Work to be completed -> Whatever appears in the listing, return all of it exactly.

Provided material ->

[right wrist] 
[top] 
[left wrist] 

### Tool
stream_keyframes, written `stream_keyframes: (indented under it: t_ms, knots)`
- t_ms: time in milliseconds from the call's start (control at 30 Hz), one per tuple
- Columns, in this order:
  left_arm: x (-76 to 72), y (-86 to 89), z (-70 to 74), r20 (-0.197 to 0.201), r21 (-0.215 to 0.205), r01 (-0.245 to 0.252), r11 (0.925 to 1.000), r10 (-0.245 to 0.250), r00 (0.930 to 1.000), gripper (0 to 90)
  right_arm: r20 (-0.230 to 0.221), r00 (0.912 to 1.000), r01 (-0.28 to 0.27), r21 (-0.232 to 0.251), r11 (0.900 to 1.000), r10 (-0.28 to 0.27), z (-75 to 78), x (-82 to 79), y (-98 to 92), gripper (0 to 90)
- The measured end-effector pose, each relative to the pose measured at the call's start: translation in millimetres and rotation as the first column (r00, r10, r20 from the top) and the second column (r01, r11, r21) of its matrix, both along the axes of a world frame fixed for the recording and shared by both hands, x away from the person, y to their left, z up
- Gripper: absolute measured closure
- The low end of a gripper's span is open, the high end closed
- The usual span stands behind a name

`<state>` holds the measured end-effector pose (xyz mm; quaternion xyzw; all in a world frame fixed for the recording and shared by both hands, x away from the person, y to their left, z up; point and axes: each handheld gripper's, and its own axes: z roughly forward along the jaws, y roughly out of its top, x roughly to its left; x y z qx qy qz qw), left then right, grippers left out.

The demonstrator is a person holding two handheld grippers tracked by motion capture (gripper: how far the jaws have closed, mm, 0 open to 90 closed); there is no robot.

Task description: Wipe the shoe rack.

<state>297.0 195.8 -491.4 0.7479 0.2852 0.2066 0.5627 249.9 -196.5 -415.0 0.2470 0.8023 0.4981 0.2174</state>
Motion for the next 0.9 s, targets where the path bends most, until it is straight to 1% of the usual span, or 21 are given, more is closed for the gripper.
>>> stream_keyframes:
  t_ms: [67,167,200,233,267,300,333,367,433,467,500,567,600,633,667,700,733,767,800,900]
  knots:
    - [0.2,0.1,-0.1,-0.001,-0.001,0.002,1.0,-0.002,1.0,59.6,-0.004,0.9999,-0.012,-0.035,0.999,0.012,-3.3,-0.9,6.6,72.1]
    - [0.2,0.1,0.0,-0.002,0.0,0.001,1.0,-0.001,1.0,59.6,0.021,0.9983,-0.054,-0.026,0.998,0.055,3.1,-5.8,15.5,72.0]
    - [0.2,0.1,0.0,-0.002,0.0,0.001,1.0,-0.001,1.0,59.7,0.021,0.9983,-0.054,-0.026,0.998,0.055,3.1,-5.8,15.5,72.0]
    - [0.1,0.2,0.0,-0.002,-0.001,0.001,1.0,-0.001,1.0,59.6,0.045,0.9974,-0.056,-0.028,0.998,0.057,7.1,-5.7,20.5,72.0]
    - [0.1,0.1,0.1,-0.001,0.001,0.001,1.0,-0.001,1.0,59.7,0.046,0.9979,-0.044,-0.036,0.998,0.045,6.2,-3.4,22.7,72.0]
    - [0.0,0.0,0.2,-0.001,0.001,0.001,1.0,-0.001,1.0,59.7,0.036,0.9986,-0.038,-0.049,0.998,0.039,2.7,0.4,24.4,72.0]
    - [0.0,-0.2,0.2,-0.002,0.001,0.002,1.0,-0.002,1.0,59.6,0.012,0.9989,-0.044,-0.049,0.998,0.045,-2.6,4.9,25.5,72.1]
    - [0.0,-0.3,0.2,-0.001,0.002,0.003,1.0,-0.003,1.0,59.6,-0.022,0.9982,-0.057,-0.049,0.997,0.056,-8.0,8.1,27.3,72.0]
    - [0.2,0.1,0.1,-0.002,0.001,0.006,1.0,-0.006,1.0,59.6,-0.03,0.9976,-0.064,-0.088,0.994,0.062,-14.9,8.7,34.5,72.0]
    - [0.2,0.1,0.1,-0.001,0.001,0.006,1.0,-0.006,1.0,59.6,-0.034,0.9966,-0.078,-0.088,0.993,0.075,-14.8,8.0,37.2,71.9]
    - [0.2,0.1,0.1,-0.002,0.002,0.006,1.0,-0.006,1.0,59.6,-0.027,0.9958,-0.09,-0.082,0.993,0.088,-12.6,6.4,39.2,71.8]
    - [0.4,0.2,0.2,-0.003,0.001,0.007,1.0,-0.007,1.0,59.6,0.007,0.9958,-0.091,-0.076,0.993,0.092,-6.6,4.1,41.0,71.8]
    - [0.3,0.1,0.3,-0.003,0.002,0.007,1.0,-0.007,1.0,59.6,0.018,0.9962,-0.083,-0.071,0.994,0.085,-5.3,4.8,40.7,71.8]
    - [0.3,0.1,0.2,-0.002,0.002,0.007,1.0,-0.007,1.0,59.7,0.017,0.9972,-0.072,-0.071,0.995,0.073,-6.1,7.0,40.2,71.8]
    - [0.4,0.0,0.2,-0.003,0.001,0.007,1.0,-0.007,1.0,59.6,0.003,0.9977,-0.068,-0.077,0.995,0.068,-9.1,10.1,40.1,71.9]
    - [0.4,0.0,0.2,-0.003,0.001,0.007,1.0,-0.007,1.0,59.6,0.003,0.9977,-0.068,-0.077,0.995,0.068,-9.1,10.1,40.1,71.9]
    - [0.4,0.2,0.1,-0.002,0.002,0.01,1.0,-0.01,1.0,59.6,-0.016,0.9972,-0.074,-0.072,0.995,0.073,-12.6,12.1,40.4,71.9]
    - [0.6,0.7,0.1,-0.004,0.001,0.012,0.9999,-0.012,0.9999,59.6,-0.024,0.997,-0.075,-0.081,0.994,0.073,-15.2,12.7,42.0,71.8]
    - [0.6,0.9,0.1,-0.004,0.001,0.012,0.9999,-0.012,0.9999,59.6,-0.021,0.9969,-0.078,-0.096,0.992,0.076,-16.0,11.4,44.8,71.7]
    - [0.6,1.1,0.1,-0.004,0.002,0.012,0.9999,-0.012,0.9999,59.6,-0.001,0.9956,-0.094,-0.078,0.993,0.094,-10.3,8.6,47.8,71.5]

Solved problem ->
[right wrist] 
[top] 
[left wrist] 

### Tool
stream_keyframes, written `stream_keyframes: (indented under it: t_ms, knots)`
- t_ms: time in milliseconds from the call's start (control at 30 Hz), one per tuple
- Columns, in this order:
  left_arm: x (-76 to 72), y (-86 to 89), z (-70 to 74), r20 (-0.197 to 0.201), r21 (-0.215 to 0.205), r01 (-0.245 to 0.252), r11 (0.925 to 1.000), r10 (-0.245 to 0.250), r00 (0.930 to 1.000), gripper (0 to 90)
  right_arm: r20 (-0.230 to 0.221), r00 (0.912 to 1.000), r01 (-0.28 to 0.27), r21 (-0.232 to 0.251), r11 (0.900 to 1.000), r10 (-0.28 to 0.27), z (-75 to 78), x (-82 to 79), y (-98 to 92), gripper (0 to 90)
- The measured end-effector pose, each relative to the pose measured at the call's start: translation in millimetres and rotation as the first column (r00, r10, r20 from the top) and the second column (r01, r11, r21) of its matrix, both along the axes of a world frame fixed for the recording and shared by both hands, x away from the person, y to their left, z up
- Gripper: absolute measured closure
- The low end of a gripper's span is open, the high end closed
- The usual span stands behind a name

`<state>` holds the measured end-effector pose (xyz mm; quaternion xyzw; all in a world frame fixed for the recording and shared by both hands, x away from the person, y to their left, z up; point and axes: each handheld gripper's, and its own axes: z roughly forward along the jaws, y roughly out of its top, x roughly to its left; x y z qx qy qz qw), left then right, grippers left out.

The demonstrator is a person holding two handheld grippers tracked by motion capture (gripper: how far the jaws have closed, mm, 0 open to 90 closed); there is no robot.

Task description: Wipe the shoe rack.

<state>297.0 195.8 -491.4 0.7479 0.2852 0.2066 0.5627 249.9 -196.5 -415.0 0.2470 0.8023 0.4981 0.2174</state>
Motion for the next 0.9 s, targets where the path bends most, until it is straight to 1% of the usual span, or 21 are given, more is closed for the gripper.
>>> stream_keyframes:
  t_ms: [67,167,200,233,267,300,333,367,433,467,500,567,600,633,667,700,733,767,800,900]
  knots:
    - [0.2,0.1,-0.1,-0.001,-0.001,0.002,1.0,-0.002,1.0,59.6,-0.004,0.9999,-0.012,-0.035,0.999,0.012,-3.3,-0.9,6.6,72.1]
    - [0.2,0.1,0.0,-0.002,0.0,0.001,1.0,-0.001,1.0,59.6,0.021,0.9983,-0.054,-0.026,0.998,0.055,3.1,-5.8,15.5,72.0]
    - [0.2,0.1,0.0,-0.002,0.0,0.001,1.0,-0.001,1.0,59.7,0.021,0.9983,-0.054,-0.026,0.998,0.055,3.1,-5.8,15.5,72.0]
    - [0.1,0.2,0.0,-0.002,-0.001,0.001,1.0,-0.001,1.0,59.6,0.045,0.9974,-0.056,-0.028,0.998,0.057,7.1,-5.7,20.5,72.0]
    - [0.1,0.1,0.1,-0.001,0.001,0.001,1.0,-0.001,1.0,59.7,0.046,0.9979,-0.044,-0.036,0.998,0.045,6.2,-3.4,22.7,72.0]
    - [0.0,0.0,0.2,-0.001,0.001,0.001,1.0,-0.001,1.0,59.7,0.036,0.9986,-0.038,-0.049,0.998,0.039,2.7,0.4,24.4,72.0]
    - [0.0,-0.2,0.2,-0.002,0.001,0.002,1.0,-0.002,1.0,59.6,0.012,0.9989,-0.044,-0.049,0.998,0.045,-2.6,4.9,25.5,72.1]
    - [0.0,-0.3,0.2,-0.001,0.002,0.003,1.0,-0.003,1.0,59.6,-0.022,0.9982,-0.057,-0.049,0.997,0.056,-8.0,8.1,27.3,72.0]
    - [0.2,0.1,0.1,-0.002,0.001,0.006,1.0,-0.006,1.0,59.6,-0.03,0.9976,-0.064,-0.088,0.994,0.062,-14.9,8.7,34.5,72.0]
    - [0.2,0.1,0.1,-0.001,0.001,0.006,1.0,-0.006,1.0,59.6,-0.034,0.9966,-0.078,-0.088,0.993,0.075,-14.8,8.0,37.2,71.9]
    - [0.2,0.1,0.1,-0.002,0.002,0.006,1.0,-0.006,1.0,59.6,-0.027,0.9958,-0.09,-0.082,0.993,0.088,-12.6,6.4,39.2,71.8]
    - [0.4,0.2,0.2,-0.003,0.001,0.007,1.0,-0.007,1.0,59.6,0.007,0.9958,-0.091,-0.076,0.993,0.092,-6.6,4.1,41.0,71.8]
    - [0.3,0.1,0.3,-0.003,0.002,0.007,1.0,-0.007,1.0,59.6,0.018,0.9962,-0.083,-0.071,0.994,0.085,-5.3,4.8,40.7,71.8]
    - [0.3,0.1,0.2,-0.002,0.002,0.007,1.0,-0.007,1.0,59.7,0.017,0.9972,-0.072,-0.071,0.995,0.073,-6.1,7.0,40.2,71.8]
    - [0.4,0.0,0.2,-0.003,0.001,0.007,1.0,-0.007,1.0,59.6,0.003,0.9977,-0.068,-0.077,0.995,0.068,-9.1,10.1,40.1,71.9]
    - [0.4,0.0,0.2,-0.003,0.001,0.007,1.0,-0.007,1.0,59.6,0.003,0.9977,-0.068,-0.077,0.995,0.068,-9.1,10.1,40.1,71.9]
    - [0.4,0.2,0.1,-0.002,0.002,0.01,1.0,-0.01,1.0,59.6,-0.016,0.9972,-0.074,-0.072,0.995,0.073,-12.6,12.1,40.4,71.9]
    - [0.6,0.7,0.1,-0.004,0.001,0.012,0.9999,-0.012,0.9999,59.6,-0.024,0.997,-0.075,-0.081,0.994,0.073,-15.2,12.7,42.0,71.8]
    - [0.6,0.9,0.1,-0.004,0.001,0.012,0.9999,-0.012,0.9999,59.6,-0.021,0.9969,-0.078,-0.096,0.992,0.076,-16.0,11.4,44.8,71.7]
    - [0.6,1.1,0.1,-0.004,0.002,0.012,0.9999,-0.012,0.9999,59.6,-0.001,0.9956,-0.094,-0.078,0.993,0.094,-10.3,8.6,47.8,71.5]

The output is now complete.